> DATA EXTRACT
****

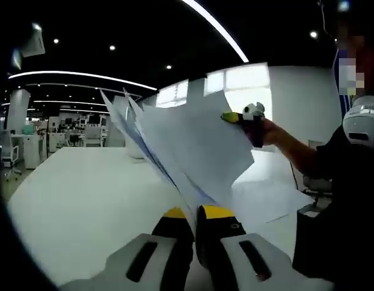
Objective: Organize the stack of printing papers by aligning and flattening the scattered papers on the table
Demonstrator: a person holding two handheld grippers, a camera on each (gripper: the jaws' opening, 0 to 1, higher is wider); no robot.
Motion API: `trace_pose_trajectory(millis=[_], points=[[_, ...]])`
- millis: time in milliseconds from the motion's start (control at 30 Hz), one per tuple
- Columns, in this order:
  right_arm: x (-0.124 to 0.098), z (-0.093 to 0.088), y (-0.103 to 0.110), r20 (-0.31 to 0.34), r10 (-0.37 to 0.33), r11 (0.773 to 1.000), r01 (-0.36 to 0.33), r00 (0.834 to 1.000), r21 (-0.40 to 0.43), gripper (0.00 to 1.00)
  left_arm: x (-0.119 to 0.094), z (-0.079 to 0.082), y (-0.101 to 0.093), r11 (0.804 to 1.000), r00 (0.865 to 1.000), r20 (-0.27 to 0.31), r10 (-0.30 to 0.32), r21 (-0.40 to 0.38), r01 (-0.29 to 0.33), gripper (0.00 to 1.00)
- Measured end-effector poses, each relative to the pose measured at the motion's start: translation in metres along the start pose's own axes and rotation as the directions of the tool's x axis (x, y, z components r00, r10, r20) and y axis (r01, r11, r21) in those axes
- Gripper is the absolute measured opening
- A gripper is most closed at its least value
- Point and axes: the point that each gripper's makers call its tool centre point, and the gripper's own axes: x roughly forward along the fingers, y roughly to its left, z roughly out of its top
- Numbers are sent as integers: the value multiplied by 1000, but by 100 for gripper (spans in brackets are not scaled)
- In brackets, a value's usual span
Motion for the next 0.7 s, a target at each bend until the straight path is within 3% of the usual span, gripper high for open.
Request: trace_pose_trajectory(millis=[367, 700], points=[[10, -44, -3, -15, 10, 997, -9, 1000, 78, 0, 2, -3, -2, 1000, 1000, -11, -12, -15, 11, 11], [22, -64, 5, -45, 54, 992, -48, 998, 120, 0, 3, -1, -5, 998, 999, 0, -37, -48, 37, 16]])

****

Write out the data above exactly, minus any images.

> EXERCISE RESPONSE
Objective: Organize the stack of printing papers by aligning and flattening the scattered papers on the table
Demonstrator: a person holding two handheld grippers, a camera on each (gripper: the jaws' opening, 0 to 1, higher is wider); no robot.
Motion API: `trace_pose_trajectory(millis=[_], points=[[_, ...]])`
- millis: time in milliseconds from the motion's start (control at 30 Hz), one per tuple
- Columns, in this order:
  right_arm: x (-0.124 to 0.098), z (-0.093 to 0.088), y (-0.103 to 0.110), r20 (-0.31 to 0.34), r10 (-0.37 to 0.33), r11 (0.773 to 1.000), r01 (-0.36 to 0.33), r00 (0.834 to 1.000), r21 (-0.40 to 0.43), gripper (0.00 to 1.00)
  left_arm: x (-0.119 to 0.094), z (-0.079 to 0.082), y (-0.101 to 0.093), r11 (0.804 to 1.000), r00 (0.865 to 1.000), r20 (-0.27 to 0.31), r10 (-0.30 to 0.32), r21 (-0.40 to 0.38), r01 (-0.29 to 0.33), gripper (0.00 to 1.00)
- Measured end-effector poses, each relative to the pose measured at the motion's start: translation in metres along the start pose's own axes and rotation as the directions of the tool's x axis (x, y, z components r00, r10, r20) and y axis (r01, r11, r21) in those axes
- Gripper is the absolute measured opening
- A gripper is most closed at its least value
- Point and axes: the point that each gripper's makers call its tool centre point, and the gripper's own axes: x roughly forward along the fingers, y roughly to its left, z roughly out of its top
- Numbers are sent as integers: the value multiplied by 1000, but by 100 for gripper (spans in brackets are not scaled)
- In brackets, a value's usual span
Motion for the next 0.7 s, a target at each bend until the straight path is within 3% of the usual span, gripper high for open.
Request: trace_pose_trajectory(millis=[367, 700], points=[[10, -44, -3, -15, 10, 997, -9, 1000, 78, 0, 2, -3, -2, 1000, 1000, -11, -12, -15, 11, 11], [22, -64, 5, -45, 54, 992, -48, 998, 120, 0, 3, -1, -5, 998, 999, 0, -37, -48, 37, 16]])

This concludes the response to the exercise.